L'estimation originale au sujet du VIH, qui s'établit à 1 sur 493 000 dans le cadre de l'étude REDS145, était fondée sur la génération antérieure des tests de dépistage d'anticorps, mais non sur les tests de dépistage de l'antigène p24 du VIH-1 introduits en mars 1996 dans les analyses routinières des dons de sang au Canada et aux États-Unis. On a calculé que le test de dépistage de l'antigène p24 raccourcit la fenêtre d'infectivité de 27,3 % dans le cas du VIH, pour la ramener à 19 jours, ce qui réduit à environ 1 sur 676 000 unités le risque de laisser une unité contaminée pénétrer dans l'approvisionnement de sang. L'estimation de l'étude REDS est proche de la limite supérieure d'une plage de 1 sur 450 000 à 660 000 unités dont les centres de lutte contre la maladie et de prévention des États-Unis et la Croix-Rouge américaine ont fait état dans une autre étude151. À la suite d'une étude réalisée entre avril 1989 et mars 1993, Remis et ses collaborateurs144 ont estimé le risque d'infection par le VIH à 1 sur 913 000 unités (IC à 95 %, 1 sur 507 000 à 1 sur 2 050 000) de sang collectées au Canada.

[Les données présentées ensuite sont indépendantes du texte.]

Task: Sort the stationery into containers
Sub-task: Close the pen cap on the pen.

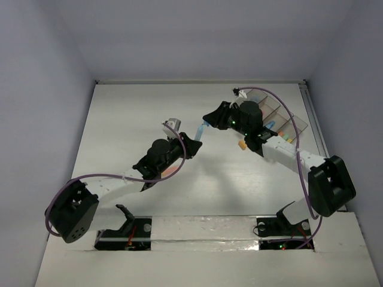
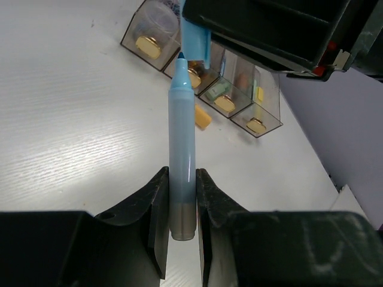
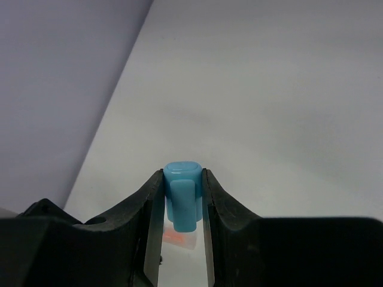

Le risque d'infection par le VHB, estimé à 1 sur 63 000 dans le cadre de l'étude REDS145, est beaucoup plus élevé que le risque de 1 sur 200 000 mentionné par Dodd152. Le taux moins élevé était cependant fondé sur des renseignements antérieurs fournis par le Service de santé publique des États-Unis153.

Jusqu'à 35 % à 50 % des donneurs de sang au Canada ont des résultats positifs aux tests de dépistage du CMV154. Le risque de complication grave provenant d'une infection à CMV transmise par transfusion est en grande partie limité aux nouveau-nés qui ont un très faible poids de naissance (moins de 1200 g), aux individus dont le système immunitaire est déprimé, et particulièrement les patients soumis à une greffe de moelle osseuse, ainsi qu'aux mères séronégatives en début de grossesse, chez qui il y a risque d'infection du fœtus. Le risque d'infection à CMV chez les bénéficiaires de transplantations d'organes n'a été que marginalement réduit par l'administration de produits sanguins CMV-négativés, comme le rapporte une étude canadienne154. Les centres de transfusion de la Croix-Rouge canadienne ont identifié un groupe de donneurs de sang CMV-négatifs qui peuvent fournir sur demande des produits sanguins pour des patients à risque. Le CMV est transmis seulement par les leucocytes infectés. Les techniques de réduction du nombre de leucocytes dans les produits transfusés, y compris l'utilisation de filtres à leucoréduction, peuvent aussi réduire le risque d'infection par le CMV155. Les unités de sang très frais présentent un risque plus élevé d'infection à CMV que les produits entreposés depuis plusieurs jours156.

On considère que le virus de l'hépatite G (VHG) est le même que celui de l'hépatite GB de type C (VHGB-C) dérivé auparavant d'une autre source. La technique de polymérase en chaîne a permis de détecter l'ARN du VHG chez 1 % à 2 % des donneurs de sang bénévoles aux États-Unis. Ce virus est transmis par voie parentérale et on l'a retrouvé chez des patients qui avaient reçu une transfusion. Beaucoup d'individus qui présentent des signes sérologiques de la présence du VHG sont aussi infectés par le VHC et seraient éliminés comme donneurs de sang à la suite de tests de dépistage du VHC. Même si l'infection par le VHG peut conduire à l'état de porteur chronique, il n'y pas de preuves concluantes démontrant que le VHG est une cause d'hépatite aiguë ou chronique130. Kao et ses collaborateurs157 ont contesté les publications faisant état d'un lien de cause à effet entre l'infection par le VHG et l'apparition d'une aplasie médullaire chez deux patients; de même, l'existence possible d'un rôle étiologique de certaines souches de ce virus dans quelques cas d'hépatite fulminante demeure à clarifier158. Pour procéder à des études épidémiologiques d'envergure visant à définir l'épidémiologie et l'histoire naturelle de l'infection par le VHG, il faudra encore attendre la mise au point de nouvelles techniques de laboratoire130.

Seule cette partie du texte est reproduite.